### INSTRUCTIONS TO FOLLOW:
Here are the records. Write out exactly the lines between the one holding "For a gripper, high" and the one holding "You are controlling", inclusive.

■ ■ ■ ■ ■

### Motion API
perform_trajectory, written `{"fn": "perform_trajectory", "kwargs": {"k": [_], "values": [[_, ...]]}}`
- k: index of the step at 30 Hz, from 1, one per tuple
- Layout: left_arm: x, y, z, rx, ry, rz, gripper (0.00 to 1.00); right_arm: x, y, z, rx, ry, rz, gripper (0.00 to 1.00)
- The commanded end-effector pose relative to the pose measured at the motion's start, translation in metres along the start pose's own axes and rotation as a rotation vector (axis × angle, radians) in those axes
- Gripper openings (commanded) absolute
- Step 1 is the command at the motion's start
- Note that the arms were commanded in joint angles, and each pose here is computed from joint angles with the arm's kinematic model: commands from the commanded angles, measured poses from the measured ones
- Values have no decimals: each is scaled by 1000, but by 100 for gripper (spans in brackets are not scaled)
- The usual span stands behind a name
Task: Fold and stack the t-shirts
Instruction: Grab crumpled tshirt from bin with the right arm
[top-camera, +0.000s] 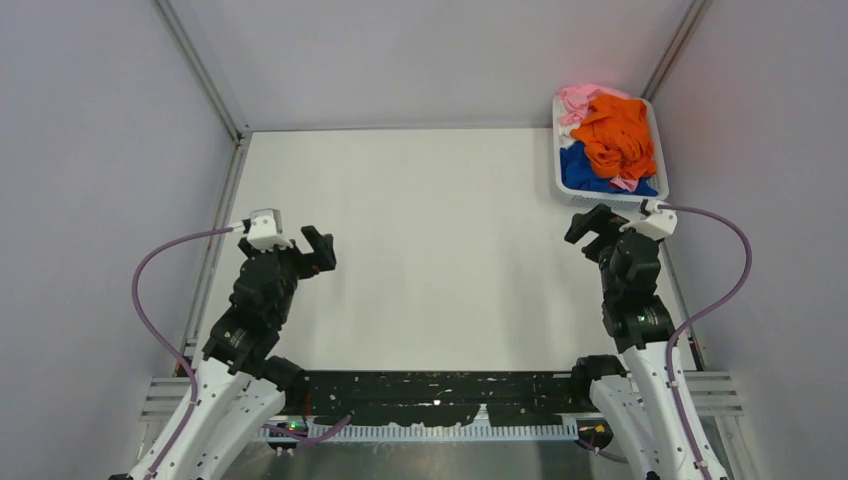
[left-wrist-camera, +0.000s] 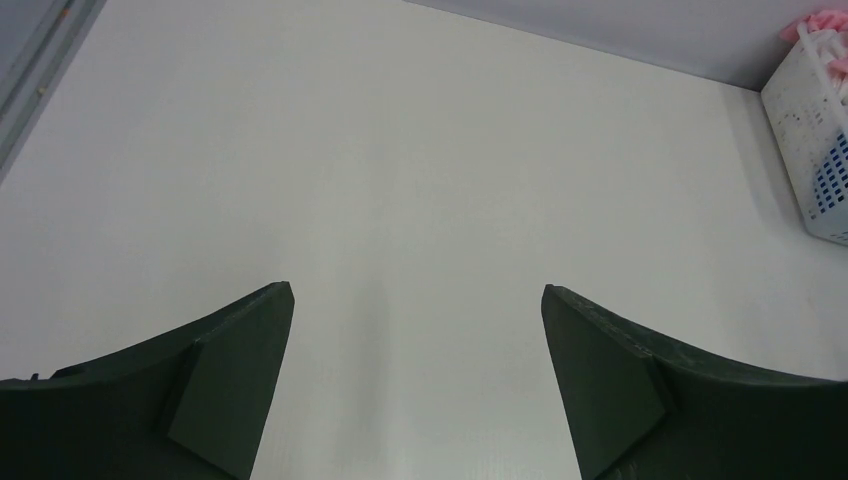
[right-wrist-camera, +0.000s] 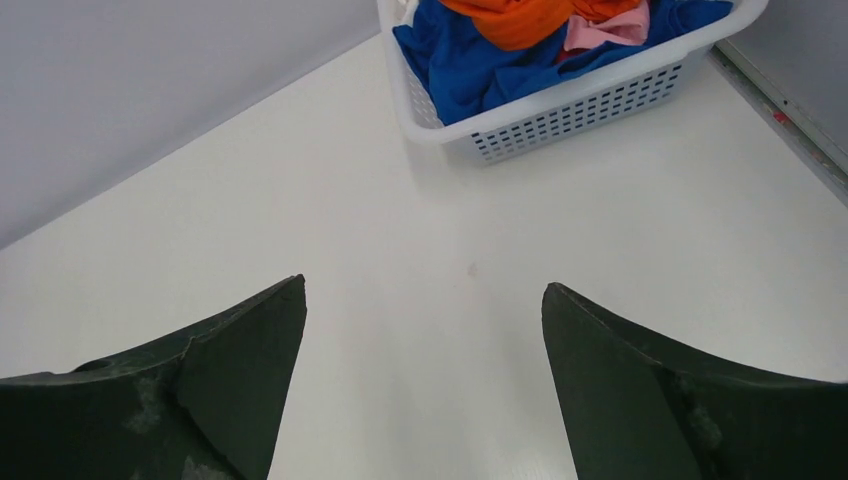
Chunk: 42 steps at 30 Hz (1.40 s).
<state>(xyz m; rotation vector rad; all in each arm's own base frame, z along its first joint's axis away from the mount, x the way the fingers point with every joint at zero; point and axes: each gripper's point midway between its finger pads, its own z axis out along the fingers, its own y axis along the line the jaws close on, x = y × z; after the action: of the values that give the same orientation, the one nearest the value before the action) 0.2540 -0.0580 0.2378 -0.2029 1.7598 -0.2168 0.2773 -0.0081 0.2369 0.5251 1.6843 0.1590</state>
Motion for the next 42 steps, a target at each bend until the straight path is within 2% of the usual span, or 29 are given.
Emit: {"fn": "perform_trajectory", "kwargs": {"k": [1,2,5,6,7,8,9,10,11,12,14,15,16,17,18,21,22,24,25,28,29,30,36,39,42], "values": [[-12,-7,0,28,-37,-18,100,-29,2,3,43,-51,1,95],[-13,-9,0,37,-44,-16,100,-34,7,9,37,-47,-21,95],[-15,-13,3,65,-61,-2,100,-36,-13,36,215,11,-65,96],[-16,-14,3,65,-66,4,100,-54,-12,41,239,-1,-88,95],[-17,-13,4,61,-73,9,100,-45,-16,60,269,51,-120,95],[-19,-12,5,54,-83,6,100,-68,-16,70,284,26,-136,95],[-20,-12,6,52,-94,2,100,-55,-20,93,301,88,-167,95],[-21,-13,8,56,-102,0,100,-76,-17,104,311,65,-177,95],[-21,-16,9,69,-106,0,100,-64,-25,127,346,116,-198,95],[-20,-19,10,88,-109,7,100,-87,-21,139,355,78,-187,95],[-16,-22,13,112,-110,36,100,-93,-21,178,348,92,-190,95],[-15,-22,14,112,-109,43,100,-72,-30,206,338,162,-201,95],[-13,-22,16,113,-108,50,100,-91,-21,220,316,140,-194,95],[-14,-22,16,110,-111,55,100,-70,-33,243,333,205,-201,95],[-14,-22,18,106,-111,56,100,-89,-26,254,328,186,-200,96],[-15,-22,20,102,-116,54,100,-78,-36,297,332,223,-212,98],[-15,-23,21,101,-114,55,100,-65,-42,307,340,246,-213,93],[-14,-22,24,94,-110,58,100,-58,-45,318,339,256,-202,69],[-15,-21,25,86,-108,61,99,-60,-45,321,339,248,-194,47],[-13,-19,27,68,-97,69,100,-61,-47,325,343,246,-198,24],[-13,-19,28,65,-94,71,99,-67,-47,324,354,231,-201,10],[-12,-19,28,63,-92,70,100,-75,-46,321,358,215,-202,7],[-11,-20,27,70,-86,52,100,-175,-11,277,322,-2,-202,5],[-10,-20,25,70,-84,33,100,-239,15,233,271,-147,-211,5],[-10,-23,24,92,-85,21,100,-281,39,194,197,-245,-240,5]]}}
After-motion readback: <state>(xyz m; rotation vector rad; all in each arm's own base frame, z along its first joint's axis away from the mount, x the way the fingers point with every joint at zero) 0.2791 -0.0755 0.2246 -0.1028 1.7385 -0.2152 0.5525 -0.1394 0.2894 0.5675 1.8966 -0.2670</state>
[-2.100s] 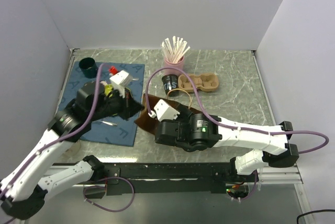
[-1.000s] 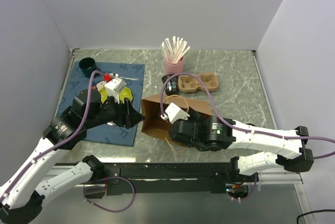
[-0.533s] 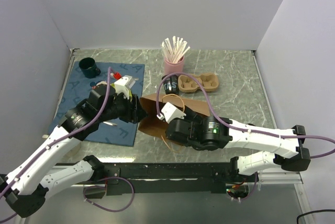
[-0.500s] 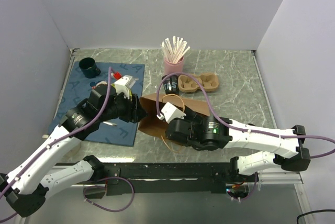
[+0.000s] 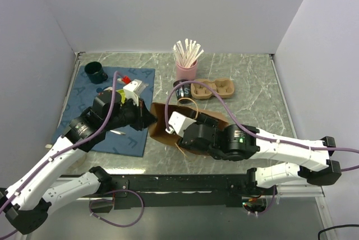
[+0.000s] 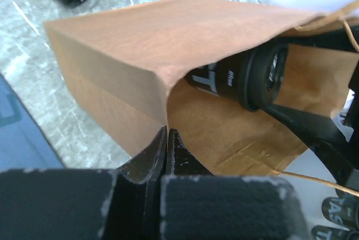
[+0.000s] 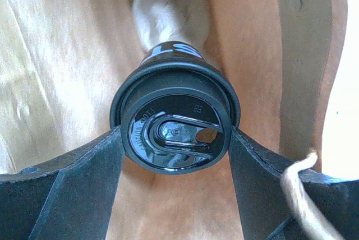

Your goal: Pack the takeout coffee

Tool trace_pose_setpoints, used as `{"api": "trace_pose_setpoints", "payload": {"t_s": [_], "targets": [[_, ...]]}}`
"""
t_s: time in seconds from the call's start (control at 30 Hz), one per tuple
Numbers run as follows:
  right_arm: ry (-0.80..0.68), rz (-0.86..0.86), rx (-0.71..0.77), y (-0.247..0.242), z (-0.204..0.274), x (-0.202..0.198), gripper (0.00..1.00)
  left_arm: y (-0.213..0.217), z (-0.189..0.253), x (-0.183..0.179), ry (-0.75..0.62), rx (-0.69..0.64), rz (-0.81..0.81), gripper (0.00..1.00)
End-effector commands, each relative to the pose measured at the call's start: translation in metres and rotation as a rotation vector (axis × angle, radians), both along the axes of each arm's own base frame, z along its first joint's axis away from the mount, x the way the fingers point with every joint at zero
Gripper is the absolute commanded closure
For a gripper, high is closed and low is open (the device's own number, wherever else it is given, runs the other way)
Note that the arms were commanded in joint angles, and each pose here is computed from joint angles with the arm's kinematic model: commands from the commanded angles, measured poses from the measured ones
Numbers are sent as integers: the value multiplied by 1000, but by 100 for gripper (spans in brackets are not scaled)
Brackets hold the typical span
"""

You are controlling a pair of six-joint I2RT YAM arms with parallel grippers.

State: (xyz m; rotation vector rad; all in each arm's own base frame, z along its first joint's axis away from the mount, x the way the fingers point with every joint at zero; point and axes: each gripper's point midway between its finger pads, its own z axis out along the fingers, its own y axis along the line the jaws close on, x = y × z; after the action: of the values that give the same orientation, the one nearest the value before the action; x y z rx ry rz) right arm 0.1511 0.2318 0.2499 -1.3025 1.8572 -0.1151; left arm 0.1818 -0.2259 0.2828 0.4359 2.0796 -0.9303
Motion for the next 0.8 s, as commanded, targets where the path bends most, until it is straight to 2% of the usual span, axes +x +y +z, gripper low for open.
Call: {"api": "trace_pose_setpoints", "payload": {"t_s": [0.0,0.4,0.77], "targets": [[-96,109,4,23,11,14,55,-8,15,-14,-36,-94,-73,99],[-124,227,-129,24,-19,29,55,-4,6,-30,-43,-121,-118,99],[-166,174,-79,21,21,53,55,4,-4,-36,-109,-49,-170,99]]}}
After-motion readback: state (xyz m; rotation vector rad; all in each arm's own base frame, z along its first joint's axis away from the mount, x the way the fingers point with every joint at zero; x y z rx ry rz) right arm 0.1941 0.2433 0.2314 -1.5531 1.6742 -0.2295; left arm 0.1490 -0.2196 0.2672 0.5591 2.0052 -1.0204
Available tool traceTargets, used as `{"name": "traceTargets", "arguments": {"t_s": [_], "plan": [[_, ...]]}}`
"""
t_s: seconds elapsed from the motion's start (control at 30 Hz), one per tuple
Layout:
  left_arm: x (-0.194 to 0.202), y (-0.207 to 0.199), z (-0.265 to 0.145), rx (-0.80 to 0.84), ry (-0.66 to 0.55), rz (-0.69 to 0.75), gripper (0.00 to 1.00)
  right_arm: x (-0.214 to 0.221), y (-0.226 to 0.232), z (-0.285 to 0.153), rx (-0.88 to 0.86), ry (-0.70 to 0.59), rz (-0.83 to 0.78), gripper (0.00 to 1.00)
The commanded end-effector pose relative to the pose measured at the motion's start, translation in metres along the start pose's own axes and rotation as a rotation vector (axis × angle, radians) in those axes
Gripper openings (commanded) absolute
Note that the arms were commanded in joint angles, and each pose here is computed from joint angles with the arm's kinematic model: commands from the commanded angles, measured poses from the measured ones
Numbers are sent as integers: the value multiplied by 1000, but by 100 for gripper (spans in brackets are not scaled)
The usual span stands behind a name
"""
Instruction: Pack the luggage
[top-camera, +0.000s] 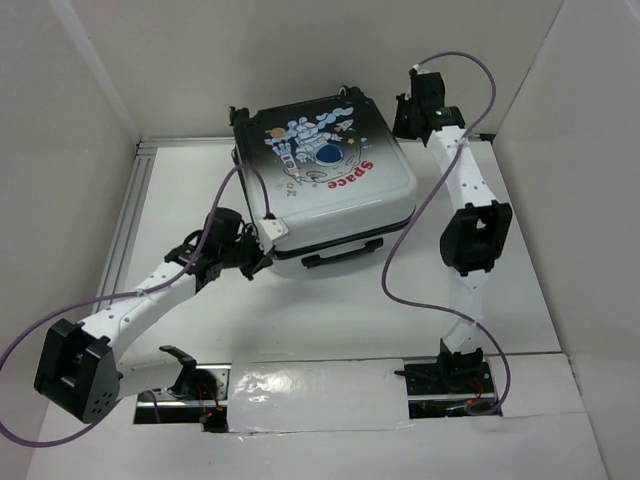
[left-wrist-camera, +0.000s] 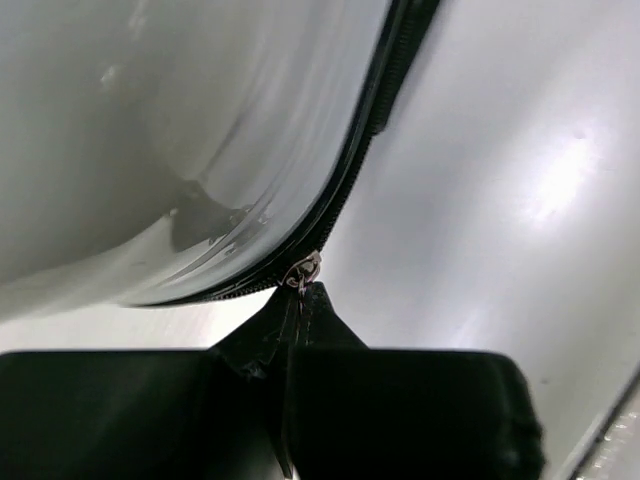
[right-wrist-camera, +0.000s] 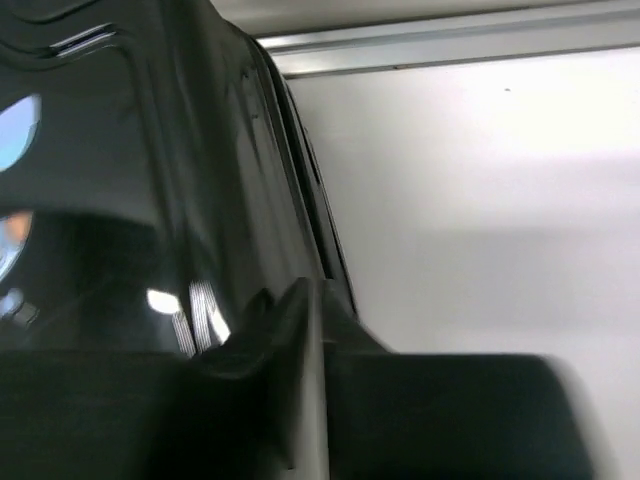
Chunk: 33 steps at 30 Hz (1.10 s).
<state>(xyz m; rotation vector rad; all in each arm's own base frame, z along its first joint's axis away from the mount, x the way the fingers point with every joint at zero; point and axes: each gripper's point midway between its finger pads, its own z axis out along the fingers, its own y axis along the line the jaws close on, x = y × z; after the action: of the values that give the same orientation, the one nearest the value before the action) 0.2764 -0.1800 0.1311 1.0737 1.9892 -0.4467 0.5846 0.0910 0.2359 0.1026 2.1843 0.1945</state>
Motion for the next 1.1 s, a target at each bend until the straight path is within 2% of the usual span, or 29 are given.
{"name": "traceTargets", "arguments": {"t_s": [0.0,0.03,0.07,0.1,0.13,0.17,0.2,0.27,0.3,0.37,0.4,0.47,0.5,0.53,0.6,0.67,0.7,0.77,0.87,1.07], "plan": [[-102,-25,-28,67,-333,164,0,-58,6,-124,-18,-177,35,22],[-99,-30,-24,85,-319,164,0,-60,-7,-144,23,-206,56,32],[-104,-34,-25,94,-327,163,0,-33,-20,-146,48,-157,74,37],[-105,-43,-24,118,-329,163,0,-42,-21,-192,36,-228,113,41],[-106,-48,-22,129,-336,172,0,-34,-23,-205,26,-227,131,41],[-107,-52,-19,141,-338,179,0,-5,-29,-200,34,-165,150,42],[-110,-58,-18,142,-342,180,0,4,-25,-223,7,-174,172,44],[-112,-67,-15,168,-340,191,0,42,-25,-229,-4,-84,215,47],[-112,-73,-9,182,-320,195,0,78,-25,-220,0,-5,242,47],[-114,-82,-7,200,-314,206,0,100,-12,-242,-54,-7,317,45],[-112,-85,-3,204,-301,209,0,135,-11,-237,-57,58,356,43],[-108,-97,0,222,-289,223,0,150,10,-255,-157,33,444,41],[-112,-99,0,218,-306,232,0,185,7,-245,-139,96,469,43],[-108,-102,3,205,-295,227,0,195,7,-250,-132,93,516,49],[-108,-104,5,194,-299,218,0,223,5,-242,-108,127,536,50],[-110,-108,4,179,-313,218,0,227,8,-237,-106,116,571,53],[-113,-106,5,164,-319,209,0,233,8,-233,-99,120,579,58],[-113,-110,5,163,-318,217,0,230,16,-224,-116,110,583,58],[-109,-113,10,168,-299,209,0,245,25,-202,-94,175,563,58],[-107,-111,14,145,-285,208,0,250,38,-177,-8,148,564,61]]}}
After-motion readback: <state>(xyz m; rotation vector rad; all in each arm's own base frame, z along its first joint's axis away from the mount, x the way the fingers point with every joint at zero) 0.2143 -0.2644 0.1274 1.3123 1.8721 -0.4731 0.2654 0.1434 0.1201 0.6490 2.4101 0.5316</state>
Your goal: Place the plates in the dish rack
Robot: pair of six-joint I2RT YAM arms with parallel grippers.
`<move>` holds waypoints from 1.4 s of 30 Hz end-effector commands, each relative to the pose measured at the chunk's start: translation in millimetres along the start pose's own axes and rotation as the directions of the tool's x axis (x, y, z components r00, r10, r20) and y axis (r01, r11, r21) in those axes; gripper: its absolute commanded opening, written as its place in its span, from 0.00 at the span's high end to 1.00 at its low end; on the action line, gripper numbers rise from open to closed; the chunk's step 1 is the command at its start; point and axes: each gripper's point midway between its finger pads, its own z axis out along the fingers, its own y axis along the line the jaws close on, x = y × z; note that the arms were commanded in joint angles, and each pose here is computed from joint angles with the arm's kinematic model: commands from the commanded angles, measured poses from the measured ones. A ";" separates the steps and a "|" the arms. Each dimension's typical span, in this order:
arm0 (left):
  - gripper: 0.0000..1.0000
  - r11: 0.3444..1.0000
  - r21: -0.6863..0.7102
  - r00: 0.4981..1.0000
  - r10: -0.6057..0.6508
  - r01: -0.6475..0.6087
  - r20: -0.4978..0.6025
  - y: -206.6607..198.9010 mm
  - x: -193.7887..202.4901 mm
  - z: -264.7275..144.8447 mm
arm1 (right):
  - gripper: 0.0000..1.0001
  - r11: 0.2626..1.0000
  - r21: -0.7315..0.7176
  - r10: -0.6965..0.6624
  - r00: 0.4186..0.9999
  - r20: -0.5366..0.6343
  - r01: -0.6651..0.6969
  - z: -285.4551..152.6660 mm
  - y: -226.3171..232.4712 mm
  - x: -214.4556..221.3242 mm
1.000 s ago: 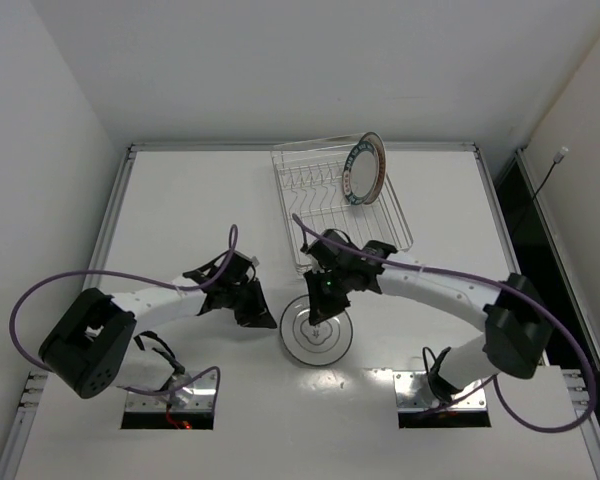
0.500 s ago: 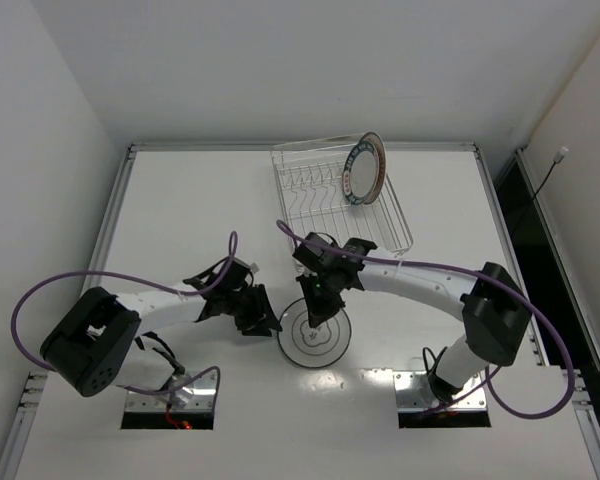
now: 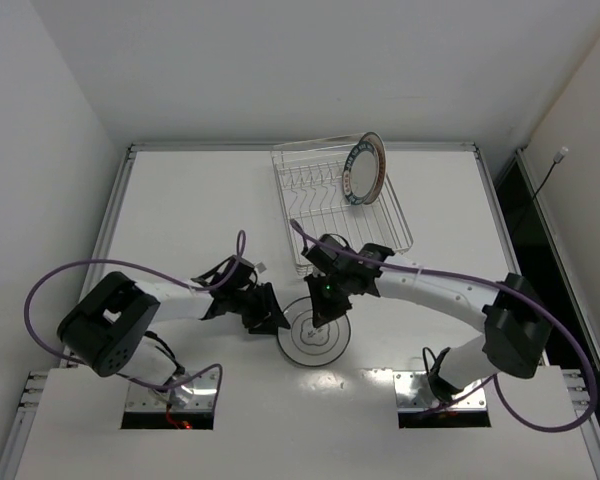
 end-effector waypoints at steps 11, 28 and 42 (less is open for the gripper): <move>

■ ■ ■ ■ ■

### ANSWER TO THE EXERCISE:
For a gripper, high is closed and low is open (the device's own number, wherever else it is given, runs the other way)
Note that the arms were commanded in joint angles, and each pose here is computed from joint angles with the arm's kinematic model: commands from the commanded angles, measured poses from the measured ones
Numbers are sent as integers: the value multiplied by 1000, but by 100 for gripper (spans in brackets are not scaled)
Brackets hold the typical span
"""

You are controlling a pair of six-joint I2RT YAM arms with parallel grippers.

The exercise is complete with this answer.